AIM: ARTIFICIAL INTELLIGENCE FOR MULTIMEDIA GENERATION
HTW Dresden (GERMANY)
About this paper:
Conference name: 18th International Technology, Education and Development Conference
Dates: 4-6 March, 2024
Location: Valencia, Spain
Abstract:
Media literacy and digital literacy are important skills to make sense of and think critically about media in the digital age. With the rise of generative Artificial Intelligence (AI), teaching not only media and digital literacy, but also teaching AI literacy is crucial to navigate the digital landscape.
This work presents a student workshop called “Artificial Intelligence for Multimedia Generation” (AIM). AIM provides a set of Jupyter Notebooks and additional resources. AIM aims at
1) explaining high-level concepts of AI models with practical examples,
2) teaching prompt engineering techniques in a playful and experimental manner, and
3) eliciting discussions on the chances and risks of generative AI, e.g. regarding (online) identity theft.

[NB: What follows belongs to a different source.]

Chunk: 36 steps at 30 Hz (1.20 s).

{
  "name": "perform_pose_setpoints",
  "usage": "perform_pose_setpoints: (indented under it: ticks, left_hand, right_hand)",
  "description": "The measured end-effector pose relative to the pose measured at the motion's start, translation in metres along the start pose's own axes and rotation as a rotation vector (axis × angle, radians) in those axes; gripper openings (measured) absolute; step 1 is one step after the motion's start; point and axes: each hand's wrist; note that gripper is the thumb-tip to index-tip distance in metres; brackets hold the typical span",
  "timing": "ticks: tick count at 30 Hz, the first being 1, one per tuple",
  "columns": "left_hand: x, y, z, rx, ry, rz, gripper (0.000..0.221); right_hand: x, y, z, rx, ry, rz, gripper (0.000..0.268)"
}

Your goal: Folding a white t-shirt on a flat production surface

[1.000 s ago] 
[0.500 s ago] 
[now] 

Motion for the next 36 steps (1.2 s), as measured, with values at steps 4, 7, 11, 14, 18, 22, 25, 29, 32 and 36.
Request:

The resources provided for multimedia generation are modular, but form a coherent workshop if used in their entirety and are split into separate Jupyter Notebooks. Each Notebook deals with a different input and output modality of generative AI models. The covered modalities are
1) text,
2) image,
3) music,
4) voice, and
5) video.
The resources for each modality consist of:
1) a primer on how the model functions on a high level,
2) a Notebook including the code and data to run an AI model that works with the respective modality,
3) different prompt engineering techniques to get the model to generate the expected output and
4) a set of questions to start a discussion on the potential chances and risks of the mass availability of such models.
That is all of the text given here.